В одну только ночь с 15 на 16 декабря 1949 года в нашем лагере из почти тысячи военнопленных было арестовано 240 товарищей. Из-за якобы совершенных военных преступлений они должны были предстать перед военным трибуналом. Под усиленным конвоем всех их отправили в городскую тюрьму. В конце концов к Рождеству 1949 года в тюрьме оказалось около 300 немецких военнопленных. Сразу после того, как нас доставили в тюрьму, начались допросы. Складывалось впечатление, что все допросы были направлены лишь на то, чтобы найти хоть какой-либо повод для наказания заключенного. Но поскольку еще раньше, в 1945–1946 годах, да и в последующие годы, уже были осуждены все те военнопленные, кто по русским законам совершил какие-либо преступления, на этот раз «урожай» оказался весьма скудным.
Следователи МВД были вынуждены «сконструировать» какие-нибудь преступления, чтобы осудить военнопленного.
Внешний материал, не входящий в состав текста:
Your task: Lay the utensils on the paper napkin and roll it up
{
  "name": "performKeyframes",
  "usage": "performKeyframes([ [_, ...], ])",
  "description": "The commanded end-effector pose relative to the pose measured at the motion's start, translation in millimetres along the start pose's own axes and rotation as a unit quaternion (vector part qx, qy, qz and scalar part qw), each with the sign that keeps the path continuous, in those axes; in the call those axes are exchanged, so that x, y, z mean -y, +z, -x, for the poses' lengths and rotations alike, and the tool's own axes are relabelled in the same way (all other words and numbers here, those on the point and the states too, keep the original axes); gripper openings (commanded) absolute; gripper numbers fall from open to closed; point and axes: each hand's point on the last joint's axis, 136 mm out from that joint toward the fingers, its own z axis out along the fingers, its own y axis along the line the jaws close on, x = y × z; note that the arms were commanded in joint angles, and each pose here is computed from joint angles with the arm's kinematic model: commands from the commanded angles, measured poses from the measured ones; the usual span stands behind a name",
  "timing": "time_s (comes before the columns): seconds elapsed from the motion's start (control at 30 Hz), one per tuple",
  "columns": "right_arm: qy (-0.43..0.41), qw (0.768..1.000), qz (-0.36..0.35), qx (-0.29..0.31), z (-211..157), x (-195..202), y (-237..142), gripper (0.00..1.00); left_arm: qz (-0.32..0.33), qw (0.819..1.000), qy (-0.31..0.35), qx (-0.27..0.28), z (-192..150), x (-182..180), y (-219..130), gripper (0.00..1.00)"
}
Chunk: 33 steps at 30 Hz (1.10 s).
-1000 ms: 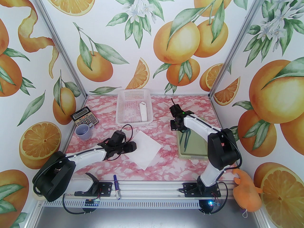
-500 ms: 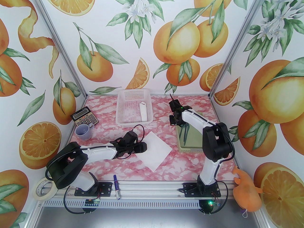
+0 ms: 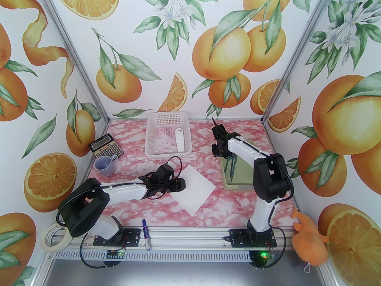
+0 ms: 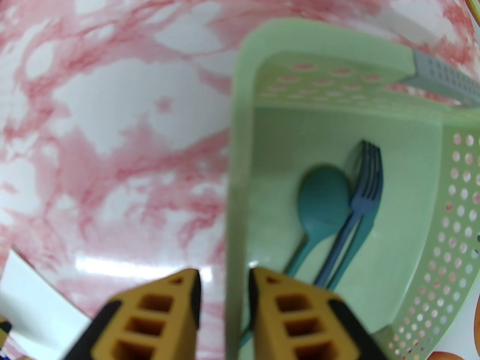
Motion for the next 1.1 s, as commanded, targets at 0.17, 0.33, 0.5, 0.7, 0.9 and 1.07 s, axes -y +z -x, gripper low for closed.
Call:
performKeyframes([
  [0.17,0.034,0.998,0.023,0.056,7,18,-62,0.38,-0.007,0.996,0.054,0.074,41,26,-51,0.81],
  [0.33,0.093,0.992,0.045,0.075,-3,47,-80,0.41,0.0,0.988,0.069,0.135,67,24,-88,0.84],
  [0.5,0.151,0.986,0.052,0.057,-23,80,-71,0.41,0.042,0.974,0.082,0.209,90,6,-129,0.9],
  [0.7,0.183,0.982,0.038,0.016,-54,95,-43,0.41,0.068,0.949,0.093,0.294,107,-11,-174,1.0],
  [0.9,0.197,0.98,0.031,-0.016,-72,93,-14,0.41,0.096,0.936,0.106,0.322,109,-23,-195,1.0],
  [1.07,0.204,0.978,0.032,-0.032,-75,91,5,0.4,0.106,0.935,0.108,0.319,107,-29,-195,1.0],
])
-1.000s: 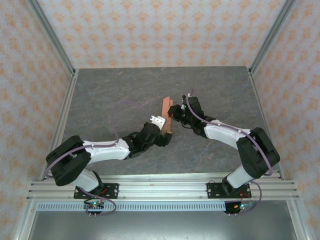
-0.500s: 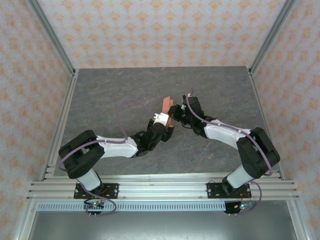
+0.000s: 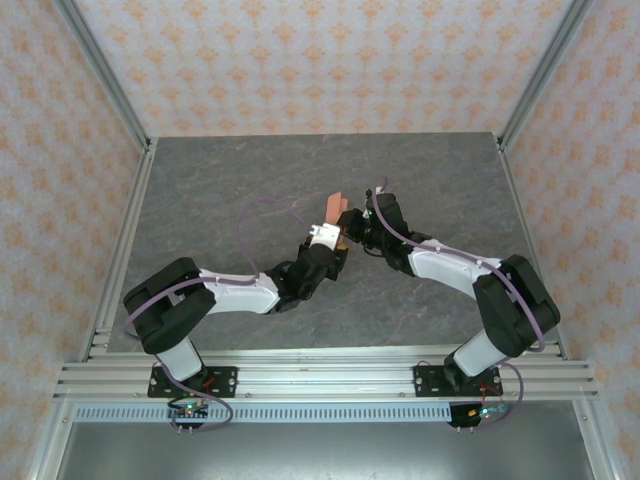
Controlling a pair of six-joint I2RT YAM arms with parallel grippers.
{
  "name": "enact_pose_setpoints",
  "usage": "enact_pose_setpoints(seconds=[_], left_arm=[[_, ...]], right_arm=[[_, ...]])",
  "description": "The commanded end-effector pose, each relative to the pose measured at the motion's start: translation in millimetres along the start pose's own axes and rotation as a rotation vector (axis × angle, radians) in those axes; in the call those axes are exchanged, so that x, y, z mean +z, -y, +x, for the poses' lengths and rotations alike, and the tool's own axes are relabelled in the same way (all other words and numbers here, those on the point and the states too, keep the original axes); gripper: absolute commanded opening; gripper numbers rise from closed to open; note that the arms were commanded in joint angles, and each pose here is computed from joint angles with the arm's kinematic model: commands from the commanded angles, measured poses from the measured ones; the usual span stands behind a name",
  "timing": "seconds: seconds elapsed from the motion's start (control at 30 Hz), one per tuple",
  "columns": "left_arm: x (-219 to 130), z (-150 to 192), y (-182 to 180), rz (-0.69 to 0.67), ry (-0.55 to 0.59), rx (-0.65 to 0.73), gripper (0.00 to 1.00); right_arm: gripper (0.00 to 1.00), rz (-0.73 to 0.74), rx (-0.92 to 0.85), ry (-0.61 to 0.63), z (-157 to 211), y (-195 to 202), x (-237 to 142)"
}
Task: Fold the paper box
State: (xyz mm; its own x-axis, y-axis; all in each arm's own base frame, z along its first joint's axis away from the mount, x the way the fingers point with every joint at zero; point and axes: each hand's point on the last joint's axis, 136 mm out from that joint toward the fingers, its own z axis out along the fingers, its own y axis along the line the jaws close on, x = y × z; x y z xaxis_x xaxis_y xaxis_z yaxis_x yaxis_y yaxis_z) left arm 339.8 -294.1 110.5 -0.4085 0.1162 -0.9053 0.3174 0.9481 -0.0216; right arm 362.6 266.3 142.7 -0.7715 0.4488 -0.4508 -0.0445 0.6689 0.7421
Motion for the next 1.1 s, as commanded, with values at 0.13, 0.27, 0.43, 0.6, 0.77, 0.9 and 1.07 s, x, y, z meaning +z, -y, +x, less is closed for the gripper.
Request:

Они поступали очень просто. Один товарищ, который, будучи пехотным офицером, воевал на Восточном фронте и однажды признался, что со своей воинской частью проходил через Киев, был сразу же обвинен в расстреле трех тысяч евреев в Киеве. И вообще, следователи очень вольно обходились с цифрами, было убито три или пять тысяч — не играло большой роли. Другой военнопленный, который до своего ареста в одном из госпиталей в Чехословакии никогда не видел России, а служил комендантом убежища местной ПВО в Мангейме, был приговорен к пятнадцати годам каторжных работ, «так как, занимаясь тушением пожаров в Мангейме, он активно поддерживал продолжение войны национал-социалистическим руководством страны». Третий, который сражался только на Западном фронте и в 1945 году тоже был арестован в одном из чехословацких госпиталей, был осужден за то, что «будучи храбрым солдатом, поддерживал национал-социалистическое государство и режим». Четвертый, бывший обер-ефрейтор и ездовой одного из тыловых обозов, однажды признался следователю в том, что его лошади паслись на русском лугу; он был осужден за то, что «незаконно брал фураж на российской территории». Всех казначеев можно было сразу признавать виновными, так как можно было легко доказать, что вопреки надлежащей оплате они снабжали свои подразделения с российской территории.
Что касается нашей 14-й танковой дивизии, то один из офицеров штаба дивизии был осужден за то, что он, «входя в командный состав дивизии, несет ответственность за преступления дивизии против мирного русского населения на территории СССР». Доказательством этому служила машинописная копия размером с половину стандартного листа, на которой было напечатано по-русски: «…дивизия, действуя в районе, совершала военные преступления и зверства в отношении мирного советского населения». Подпись (также напечатанная на машинке): «Комиссия Министерства внутренних дел». Вместо точек всякий раз синими чернилами вписывалось название и номер дивизии и соответствующий район.